While you were sleeping, and most likely having sex dreams about people other than your partner, the world's most well-known john signed the Fight Online Sex Trafficking Act into law.
The bill, a companion to the Stop Enabling Sex Traffickers Act, is aimed at stopping sex trafficking. However, the overall effect impinges on consensual sex workers' ability to make a living safely and institutes blanket censorship of web content that can be construed as promoting prostitution. This legislation is behind Craigslist recently taking down its personals section. (Sorry, married men, but it just got harder for you to find a "discreet arrangement.") In the weeks prior, the Justice Department shut down Backpage.com. (Welp, Christian senators who follow sex workers on Twitter, you just made it more complicated to actualize your hypocrisy.)
"How we view sex workers is how we view sexuality as a whole," Seattle Erotic Art Festival director Sophia Iannicelli said when I asked about how this legislation might impact the show. The day I talked with her, festival employees were reviewing their website to ensure it wasn't at risk of being shut down.
Now in its 14th year, the festival originally started at Town Hall, then moved to Consolidated Works, and then found its home at Seattle Center Exhibition Hall, where it's been shown since 2008. With more than 400 works of 2-D and 3-D art, live performances, panels discussions, and literary events, work included runs the erotic spectrum from the more vanilla body painting and sensual nude photography to the heavier impact play and live temporary piercing.
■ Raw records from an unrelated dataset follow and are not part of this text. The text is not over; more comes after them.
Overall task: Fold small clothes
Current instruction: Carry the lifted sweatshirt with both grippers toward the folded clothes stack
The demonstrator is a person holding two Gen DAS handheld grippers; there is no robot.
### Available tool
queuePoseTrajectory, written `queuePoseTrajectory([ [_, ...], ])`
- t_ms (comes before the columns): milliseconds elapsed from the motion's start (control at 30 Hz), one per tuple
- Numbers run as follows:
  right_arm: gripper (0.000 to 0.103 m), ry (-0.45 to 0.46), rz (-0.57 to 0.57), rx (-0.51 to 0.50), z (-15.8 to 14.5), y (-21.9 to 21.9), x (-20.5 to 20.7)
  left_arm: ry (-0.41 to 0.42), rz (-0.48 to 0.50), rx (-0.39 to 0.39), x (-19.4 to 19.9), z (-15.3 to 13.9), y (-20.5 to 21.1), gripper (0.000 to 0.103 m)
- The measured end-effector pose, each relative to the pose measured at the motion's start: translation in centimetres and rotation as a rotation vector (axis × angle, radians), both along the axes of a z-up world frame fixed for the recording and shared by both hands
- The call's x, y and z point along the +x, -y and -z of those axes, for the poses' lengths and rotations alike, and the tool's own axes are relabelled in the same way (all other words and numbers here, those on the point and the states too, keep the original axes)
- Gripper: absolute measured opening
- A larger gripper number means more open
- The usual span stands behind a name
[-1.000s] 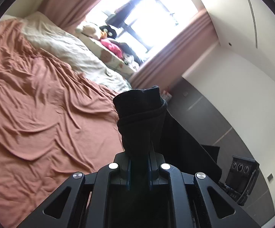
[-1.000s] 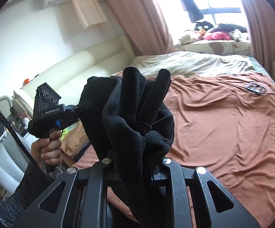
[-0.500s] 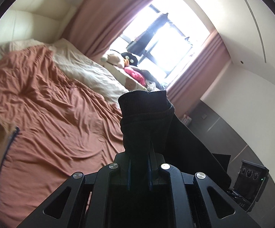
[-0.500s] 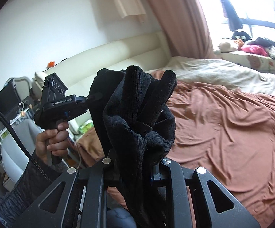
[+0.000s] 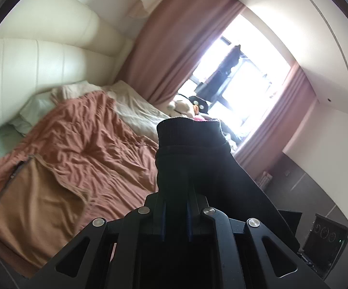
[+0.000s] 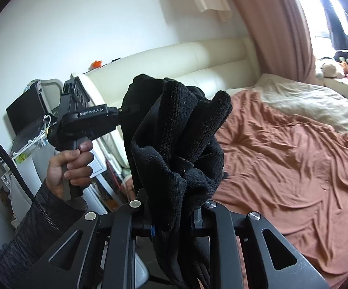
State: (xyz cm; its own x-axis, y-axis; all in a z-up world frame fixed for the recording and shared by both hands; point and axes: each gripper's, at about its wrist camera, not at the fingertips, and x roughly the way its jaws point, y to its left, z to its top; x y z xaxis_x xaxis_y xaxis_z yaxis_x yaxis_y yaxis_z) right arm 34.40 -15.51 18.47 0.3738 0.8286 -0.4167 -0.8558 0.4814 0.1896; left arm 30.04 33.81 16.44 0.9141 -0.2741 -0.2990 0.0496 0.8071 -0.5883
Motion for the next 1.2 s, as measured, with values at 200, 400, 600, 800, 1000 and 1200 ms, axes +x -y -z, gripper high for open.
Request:
queuePoseTrajectory([
  [200, 0.015, 0.009, -0.062, -0.013, 0.8, -4.3, 1.1, -0.005, -0.098, 0.022, -1.9, -0.2, -4.9, 0.012],
  [400, 0.015, -0.012, -0.124, -0.001, 1.9, -8.3, 2.0, -0.015, -0.191, 0.038, -3.4, -0.2, -9.5, 0.012],
  [600, 0.015, -0.049, -0.178, 0.000, 3.5, -12.7, 2.8, -0.036, -0.286, 0.069, -4.7, 0.1, -13.4, 0.012],
  [800, 0.015, -0.105, -0.209, 0.005, 5.7, -16.6, 4.2, -0.064, -0.348, 0.091, -4.6, 0.8, -16.0, 0.012],
  [1000, 0.015, -0.156, -0.215, -0.011, 8.5, -20.4, 7.9, -0.124, -0.376, 0.114, -2.1, 3.2, -18.4, 0.012],
  [1200, 0.015, -0.214, -0.186, -0.045, 11.5, -23.7, 13.5, -0.198, -0.401, 0.075, 2.1, 8.0, -22.3, 0.012],
])
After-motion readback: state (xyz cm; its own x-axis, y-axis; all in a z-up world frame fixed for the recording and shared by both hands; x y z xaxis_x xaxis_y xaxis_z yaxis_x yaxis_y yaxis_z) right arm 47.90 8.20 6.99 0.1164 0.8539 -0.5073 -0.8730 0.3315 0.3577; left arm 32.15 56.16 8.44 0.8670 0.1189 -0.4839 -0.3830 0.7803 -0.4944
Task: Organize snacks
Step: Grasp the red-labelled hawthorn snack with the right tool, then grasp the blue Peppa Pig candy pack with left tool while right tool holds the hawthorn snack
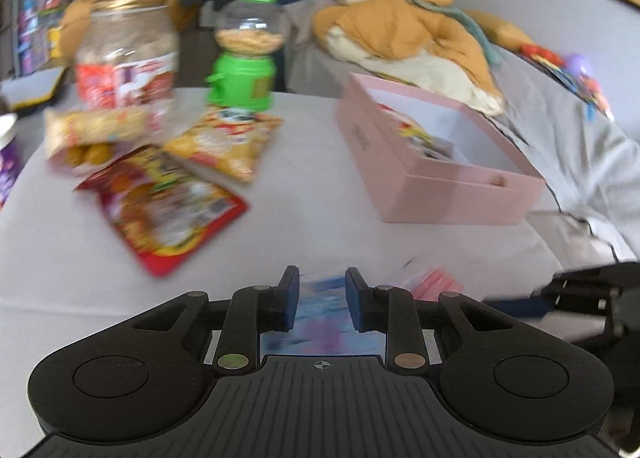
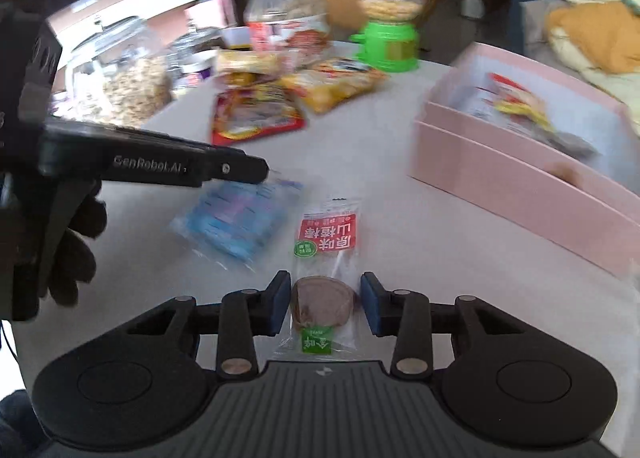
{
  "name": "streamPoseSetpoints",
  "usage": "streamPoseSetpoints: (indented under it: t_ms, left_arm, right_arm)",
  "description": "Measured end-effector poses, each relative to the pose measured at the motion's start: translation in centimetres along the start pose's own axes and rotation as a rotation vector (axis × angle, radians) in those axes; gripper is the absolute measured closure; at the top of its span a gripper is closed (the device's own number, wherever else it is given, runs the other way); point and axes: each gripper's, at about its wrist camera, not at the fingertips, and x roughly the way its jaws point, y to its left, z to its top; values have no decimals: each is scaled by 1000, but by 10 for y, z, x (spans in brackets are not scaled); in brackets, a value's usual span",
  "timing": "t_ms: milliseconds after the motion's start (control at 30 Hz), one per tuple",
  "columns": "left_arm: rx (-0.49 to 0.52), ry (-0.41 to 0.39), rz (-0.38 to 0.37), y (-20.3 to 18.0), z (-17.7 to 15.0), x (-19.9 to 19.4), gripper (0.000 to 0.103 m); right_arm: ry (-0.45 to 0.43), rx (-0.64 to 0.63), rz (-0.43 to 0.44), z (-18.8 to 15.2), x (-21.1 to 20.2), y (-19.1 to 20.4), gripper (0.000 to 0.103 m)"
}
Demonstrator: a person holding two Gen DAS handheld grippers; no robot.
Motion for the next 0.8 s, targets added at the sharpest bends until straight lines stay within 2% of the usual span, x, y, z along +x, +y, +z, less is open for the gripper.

"We can never fully answer the question 'What is erotic?' But anyone can find at least one piece of art that they connect with and that connects them with their sexuality. Art allows us to experience something emotionally and intellectually without the risk of actually doing it," said Iannicelli, who started volunteering for the festival in 2005 and moved into the director role in 2013.
Iannicelli acknowledges the festival can be an intense environment that pushes people into uncomfortable emotional and mental spaces, especially for newcomers. Like the kink community it operates in, the festival is focused first and foremost on your pleasure and enjoyment. The basic tenets of safe, sane, and consensual apply, and the space is set up so if something isn't working for you, you can step away to something less challenging. A project of the Foundation for Sex Positive Culture, festivalgoers will also have access to trained consent advocates to help process difficult feelings that might come up.
Puritanism being actively legislated contrasted with a growing acceptance of sexuality in all its many-splendored forms makes for some serious cultural cognitive dissonance. While the focus of the festival is the erotic, it is mostly about what we do or do not allow ourselves to embrace within us and what we do or do not consent to with each other.
Given where things are headed, it may not be a stretch to say attendance at this year's Seattle Erotic Art Festival is as important a political act as the next march. Do it for yourself, for your loved ones, and for the future of this great country.